Who doesn’t love an underdog story? In this case of I, Tonya however, what happens when that dog bites?

It’s the 1990s and there is no internet, no mobile phones and certainly no memes. The news would rise and fall on the juiciest of stories and none captivated the world quite like the story of Tonya Harding, the figure skater who allegedly plotted to injure her main competition before the Olympics. For a sport known for its grace, poise and style, she had none of these, with a mean streak as cold as ice.

Shot expertly and presented in a warped documentary format, we get to view all the crucial players in the story tell their perspective, incidentally based off of real interviews they gave. From ‘poor, innocent Tonya’ to the meek ex-husband who could be a wife-bashing scumbag, her former coach, a journalist and perhaps best of all, the scene stealing LaVona Golden aka Tonya’s Mother, a caricature of the worst manifestation of a woman you could ever imagine.

Yet despite all this, the brilliant performances of Margot Robbie, Allison Janney and Sebastian Stan somehow – and masterfully – make you feel for each of their points of view, and it blurs the lines of reality and fiction to the point where you don’t care anymore. There’s magic in watching a film about a true story that helps fill in the blanks, going past your anecdotal knowledge of “Isn’t she that chick who bashed her rival’s knee in?” and getting to the core of why these people did what they did.

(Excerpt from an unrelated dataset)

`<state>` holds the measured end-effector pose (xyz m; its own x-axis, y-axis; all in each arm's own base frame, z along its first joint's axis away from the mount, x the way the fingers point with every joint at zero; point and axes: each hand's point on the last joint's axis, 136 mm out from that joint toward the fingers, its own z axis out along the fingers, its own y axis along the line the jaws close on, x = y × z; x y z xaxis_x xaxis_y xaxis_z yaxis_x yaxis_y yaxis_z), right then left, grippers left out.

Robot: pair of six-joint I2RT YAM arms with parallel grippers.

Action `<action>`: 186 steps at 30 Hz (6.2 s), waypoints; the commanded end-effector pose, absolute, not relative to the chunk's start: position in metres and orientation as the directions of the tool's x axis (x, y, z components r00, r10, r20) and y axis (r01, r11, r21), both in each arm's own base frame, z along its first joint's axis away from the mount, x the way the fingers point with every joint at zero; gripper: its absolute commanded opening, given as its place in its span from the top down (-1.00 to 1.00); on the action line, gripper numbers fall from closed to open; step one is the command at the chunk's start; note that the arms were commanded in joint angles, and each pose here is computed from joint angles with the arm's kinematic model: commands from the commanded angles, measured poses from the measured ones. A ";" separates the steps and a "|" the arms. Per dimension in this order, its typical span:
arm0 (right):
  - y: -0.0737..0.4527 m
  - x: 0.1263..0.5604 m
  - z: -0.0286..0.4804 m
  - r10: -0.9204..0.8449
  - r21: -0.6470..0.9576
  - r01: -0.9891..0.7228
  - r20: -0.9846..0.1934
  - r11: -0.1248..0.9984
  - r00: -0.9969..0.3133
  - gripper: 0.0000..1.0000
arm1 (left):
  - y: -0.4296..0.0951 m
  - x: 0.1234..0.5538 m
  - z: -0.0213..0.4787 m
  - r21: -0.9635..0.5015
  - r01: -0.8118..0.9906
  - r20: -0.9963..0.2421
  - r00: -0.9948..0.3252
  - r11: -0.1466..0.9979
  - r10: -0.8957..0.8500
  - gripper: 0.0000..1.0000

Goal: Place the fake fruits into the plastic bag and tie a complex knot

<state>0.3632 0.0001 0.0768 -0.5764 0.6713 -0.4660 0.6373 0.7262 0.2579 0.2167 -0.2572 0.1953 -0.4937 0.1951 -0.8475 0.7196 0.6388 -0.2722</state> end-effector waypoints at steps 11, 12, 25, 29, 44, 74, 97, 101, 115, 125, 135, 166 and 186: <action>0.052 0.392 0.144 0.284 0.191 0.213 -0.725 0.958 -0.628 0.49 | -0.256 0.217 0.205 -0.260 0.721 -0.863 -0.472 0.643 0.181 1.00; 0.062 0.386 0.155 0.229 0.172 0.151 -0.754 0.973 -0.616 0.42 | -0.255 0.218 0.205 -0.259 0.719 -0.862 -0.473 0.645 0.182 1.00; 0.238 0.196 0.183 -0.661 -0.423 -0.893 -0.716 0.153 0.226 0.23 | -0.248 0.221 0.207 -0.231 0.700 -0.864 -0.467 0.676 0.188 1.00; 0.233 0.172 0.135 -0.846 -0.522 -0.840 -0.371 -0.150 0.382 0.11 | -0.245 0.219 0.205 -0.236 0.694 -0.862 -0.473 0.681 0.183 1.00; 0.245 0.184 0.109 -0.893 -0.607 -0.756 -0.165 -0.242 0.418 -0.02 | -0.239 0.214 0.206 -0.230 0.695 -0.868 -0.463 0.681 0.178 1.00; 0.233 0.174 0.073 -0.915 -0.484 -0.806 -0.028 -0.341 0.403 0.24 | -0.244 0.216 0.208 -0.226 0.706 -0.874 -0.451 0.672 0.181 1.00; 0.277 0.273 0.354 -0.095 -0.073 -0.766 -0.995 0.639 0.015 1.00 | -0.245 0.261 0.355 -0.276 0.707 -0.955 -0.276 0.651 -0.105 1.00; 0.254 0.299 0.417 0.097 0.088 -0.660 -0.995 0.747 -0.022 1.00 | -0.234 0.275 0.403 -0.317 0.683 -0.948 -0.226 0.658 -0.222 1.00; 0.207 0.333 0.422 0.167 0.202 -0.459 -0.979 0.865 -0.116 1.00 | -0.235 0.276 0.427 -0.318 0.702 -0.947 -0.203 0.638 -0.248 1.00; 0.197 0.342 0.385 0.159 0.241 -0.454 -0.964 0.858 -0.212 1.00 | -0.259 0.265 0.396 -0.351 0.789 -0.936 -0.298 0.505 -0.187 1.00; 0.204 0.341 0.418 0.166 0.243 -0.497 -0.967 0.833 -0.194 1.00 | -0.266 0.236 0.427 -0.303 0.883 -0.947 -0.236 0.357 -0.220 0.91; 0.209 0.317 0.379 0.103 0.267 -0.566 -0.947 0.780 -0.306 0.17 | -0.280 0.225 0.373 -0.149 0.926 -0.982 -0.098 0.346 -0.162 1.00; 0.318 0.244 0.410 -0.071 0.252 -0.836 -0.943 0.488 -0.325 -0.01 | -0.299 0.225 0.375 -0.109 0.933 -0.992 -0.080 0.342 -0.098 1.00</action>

Yes, she is brash, loud and non-conformist but who doesn’t love a rebel? Tonya was born to skate, and at every turn she is shunned purely because she doesn’t want to be a prissy rich kid, which she certainly isn’t. A country music-loving patriot with no education but tenacity in measures, from age 3 she was destined for stardom.

We get to watch her journey; from her belligerent mother giving the worst case of tough love I’ve ever seen to a kid, all the way to qualifying for the Olympics and then – spoilers – it all goes awry thanks to the meddlesome company she keeps. It’s hard to pinpoint what did and didn’t happen but one thing is for sure, someone hit Nancy Kerrigan and it set the sport alive – suddenly it was mainstream, suddenly people cared. And for Tonya, suddenly she was famous.

That is one of the deeper messages of the film and it is at the root of Tonya’s motivations – her desire to be loved. You’ll be shocked and taken aback at the life she lived and how it shaped her today, to the point where you feel sorry for her, all the while knowing the cabal she was involved with and the criminal outcomes it had.

She was the most famous person in the world for a brief amount of time, and not for being the first woman ever to land a triple axel (whatever that is) but because the media loves a feud and this was far too salacious not to dominate headlines for weeks. Then OJ Simpson shot his wife, and Tonya was cast away, almost 25 years later and it is much the same, until this film – one that is entertaining, funny and totally engrossing. Oscar Buzz is totally deserved.